Politicization of intel oversight board could threaten key US-EU data transfer agreement

The Trump administration’s decision to order the resignations of all Democratic members of the Privacy and Civil Liberties Oversight Board (PCLOB) could jeopardize a transatlantic data privacy agreement designed to protect the flow of commercial data between Europe and the U.S., potentially complicating the way American companies do business in Europe.

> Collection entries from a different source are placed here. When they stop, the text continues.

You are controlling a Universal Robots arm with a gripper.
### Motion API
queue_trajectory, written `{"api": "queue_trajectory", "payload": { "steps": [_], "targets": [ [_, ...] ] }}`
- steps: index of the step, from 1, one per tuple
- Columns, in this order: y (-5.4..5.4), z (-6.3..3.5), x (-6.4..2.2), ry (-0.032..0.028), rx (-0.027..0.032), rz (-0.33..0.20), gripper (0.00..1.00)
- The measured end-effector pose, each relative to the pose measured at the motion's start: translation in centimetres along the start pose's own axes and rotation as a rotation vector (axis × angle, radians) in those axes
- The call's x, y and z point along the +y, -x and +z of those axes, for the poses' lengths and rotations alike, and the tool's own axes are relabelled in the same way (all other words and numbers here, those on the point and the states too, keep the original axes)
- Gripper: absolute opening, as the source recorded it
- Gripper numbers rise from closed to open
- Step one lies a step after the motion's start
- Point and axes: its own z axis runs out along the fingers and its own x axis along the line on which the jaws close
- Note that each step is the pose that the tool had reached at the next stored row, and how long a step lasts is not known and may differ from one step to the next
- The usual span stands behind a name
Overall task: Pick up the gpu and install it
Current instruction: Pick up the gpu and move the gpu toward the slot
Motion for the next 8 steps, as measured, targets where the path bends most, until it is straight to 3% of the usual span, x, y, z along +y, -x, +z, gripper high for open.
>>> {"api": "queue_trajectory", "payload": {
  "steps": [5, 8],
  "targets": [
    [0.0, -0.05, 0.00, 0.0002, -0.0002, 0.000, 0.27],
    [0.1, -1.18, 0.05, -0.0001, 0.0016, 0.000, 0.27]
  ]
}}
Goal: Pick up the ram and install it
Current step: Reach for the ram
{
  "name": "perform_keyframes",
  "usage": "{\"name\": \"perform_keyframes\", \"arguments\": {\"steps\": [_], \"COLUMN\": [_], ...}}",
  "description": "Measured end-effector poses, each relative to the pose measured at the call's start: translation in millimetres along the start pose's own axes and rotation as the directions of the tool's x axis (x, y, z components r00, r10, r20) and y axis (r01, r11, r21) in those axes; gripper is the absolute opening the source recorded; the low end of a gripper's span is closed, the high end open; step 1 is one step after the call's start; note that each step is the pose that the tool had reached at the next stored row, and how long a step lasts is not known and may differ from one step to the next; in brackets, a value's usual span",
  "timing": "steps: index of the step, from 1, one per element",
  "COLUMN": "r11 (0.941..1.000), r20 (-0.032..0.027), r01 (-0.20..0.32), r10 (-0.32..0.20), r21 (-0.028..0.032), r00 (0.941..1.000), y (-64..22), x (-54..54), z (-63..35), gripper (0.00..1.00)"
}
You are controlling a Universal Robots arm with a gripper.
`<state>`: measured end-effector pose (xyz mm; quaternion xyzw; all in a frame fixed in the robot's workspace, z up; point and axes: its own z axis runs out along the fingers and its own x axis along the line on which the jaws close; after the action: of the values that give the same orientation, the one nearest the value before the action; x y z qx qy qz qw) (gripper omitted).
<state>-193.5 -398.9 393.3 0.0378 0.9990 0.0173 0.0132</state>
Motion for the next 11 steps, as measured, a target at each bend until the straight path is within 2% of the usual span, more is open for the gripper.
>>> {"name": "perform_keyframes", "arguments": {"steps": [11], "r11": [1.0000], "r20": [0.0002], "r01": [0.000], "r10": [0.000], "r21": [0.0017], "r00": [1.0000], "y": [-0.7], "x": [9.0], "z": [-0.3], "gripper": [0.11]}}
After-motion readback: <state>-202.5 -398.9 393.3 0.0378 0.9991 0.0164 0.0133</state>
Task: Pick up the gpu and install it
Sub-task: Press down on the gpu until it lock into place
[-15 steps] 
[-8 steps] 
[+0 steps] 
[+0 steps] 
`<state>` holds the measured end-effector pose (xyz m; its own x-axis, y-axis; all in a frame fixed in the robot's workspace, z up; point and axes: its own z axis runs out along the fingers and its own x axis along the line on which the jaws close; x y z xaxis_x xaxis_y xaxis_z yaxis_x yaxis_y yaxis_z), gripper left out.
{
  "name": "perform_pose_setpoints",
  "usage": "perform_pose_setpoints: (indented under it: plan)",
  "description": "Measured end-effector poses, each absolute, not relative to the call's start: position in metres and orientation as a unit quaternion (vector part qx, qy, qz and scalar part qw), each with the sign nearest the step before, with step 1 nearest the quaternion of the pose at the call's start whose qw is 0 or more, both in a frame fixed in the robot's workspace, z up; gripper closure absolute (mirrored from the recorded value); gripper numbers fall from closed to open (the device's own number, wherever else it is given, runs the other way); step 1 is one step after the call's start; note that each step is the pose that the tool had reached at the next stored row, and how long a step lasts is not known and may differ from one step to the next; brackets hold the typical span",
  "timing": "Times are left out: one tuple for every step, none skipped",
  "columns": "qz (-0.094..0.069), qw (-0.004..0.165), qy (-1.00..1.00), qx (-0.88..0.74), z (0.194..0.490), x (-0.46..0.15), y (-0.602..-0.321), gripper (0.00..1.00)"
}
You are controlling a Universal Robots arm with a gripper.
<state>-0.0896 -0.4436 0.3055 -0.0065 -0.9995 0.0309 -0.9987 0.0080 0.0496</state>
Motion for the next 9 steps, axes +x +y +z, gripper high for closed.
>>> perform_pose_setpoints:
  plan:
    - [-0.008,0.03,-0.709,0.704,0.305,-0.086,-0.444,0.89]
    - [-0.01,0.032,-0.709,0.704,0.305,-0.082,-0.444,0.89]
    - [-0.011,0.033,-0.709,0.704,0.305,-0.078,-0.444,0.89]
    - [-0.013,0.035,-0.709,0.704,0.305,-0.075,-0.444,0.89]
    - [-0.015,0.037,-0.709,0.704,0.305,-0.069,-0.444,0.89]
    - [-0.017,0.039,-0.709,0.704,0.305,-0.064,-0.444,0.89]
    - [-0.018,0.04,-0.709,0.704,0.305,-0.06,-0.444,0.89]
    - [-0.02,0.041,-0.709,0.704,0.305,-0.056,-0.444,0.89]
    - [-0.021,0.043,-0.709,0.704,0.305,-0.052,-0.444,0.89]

PCLOB plays a central role in a data agreement struck between the U.S. and the European Union in 2023 that allows data to flow freely between the two, despite differences in policy approaches. The EU has relied in large part on the PCLOB to ensure that the U.S. adequately protects personal data, and to address complaints from Europeans about any misuse of their data. 

The agreement, known as the Transatlantic Data Privacy Framework (TDPF), relies on the PCLOB as a “key oversight mechanism introduced by the U.S. to align its surveillance oversight and accountability standards with EU law,” according to Silvia Lorenzo Perez, the EU program director for security, surveillance and human rights at the Center for Democracy and Technology.

The PCLOB’s role in ensuring limited bulk data collection by U.S. intelligence agencies is vital for Europe, Perez said.

The credibility of the safeguards Europe has come to rely on as a prerequisite for allowing cross-border data flows “hinges on the PCLOB’s independence and operational capacity,” Perez said. “If the PCLOB is weakened or rendered non-functional, it undermines trust in the TDPF and the adequacy of protections for EU citizens’ data transferred to the U.S.” 

Although it’s unclear if Trump intends to kneecap PCLOB — it would not be able to operate with fewer than three members, and only one would be left if its Democratic members resigned or are fired — or appoint loyalists, having TDPF fall apart could dramatically change the way U.S. companies do business in Europe.

U.S. cloud services would be forced to rely on other mechanisms under Europe’s General Data Protection Regulation in order to continue data transfers. Those alternatives might not always be feasible and “come with big challenges,” Perez said.

Even the Trump administration’s threat to fire PCLOB members raises significant questions about the agency’s independence moving forward and therefore could imperil Europe’s faith in its oversight, Perez said.

The PCLOB is highly regarded in Europe and has been seen as a vital check on U.S. surveillance activities and as a necessary bulwark protecting against the violation of Europeans’ privacy, said Joe Jones, director of research at the International Association of Privacy Professionals.

If losing an operative and independent PCLOB leads to the collapse of TDPA then there would be a “legitimate and real question as to whether you could ever send European data to the United States,” Jones said.

Prominent companies have previously said that without the TDPA they might have to pull out of Europe, Jones said. 

“That's the high point of the consequences,” Jones said. “That's how bad it could get.”